*GOAL OF THE EXERCISE:*
The reply must consist of the complete listing, reproduced exactly, with no images included.

*GIVEN DATA:*

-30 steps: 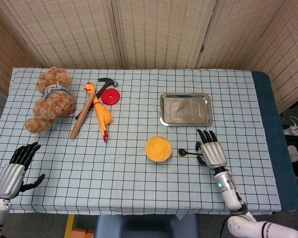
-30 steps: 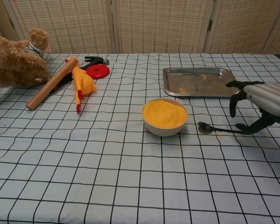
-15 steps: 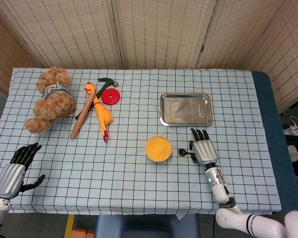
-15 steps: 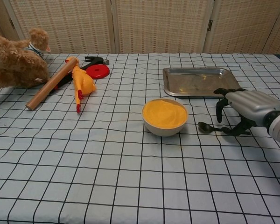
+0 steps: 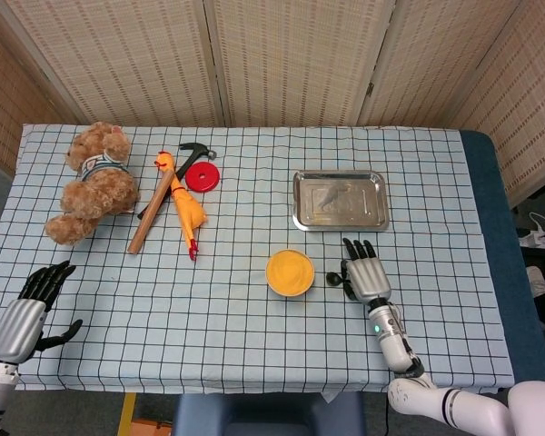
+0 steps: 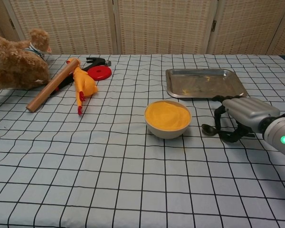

*RESPONSE AREA:*
-30 steps: 
-30 steps: 
-15 steps: 
-15 steps: 
+0 steps: 
+0 steps: 

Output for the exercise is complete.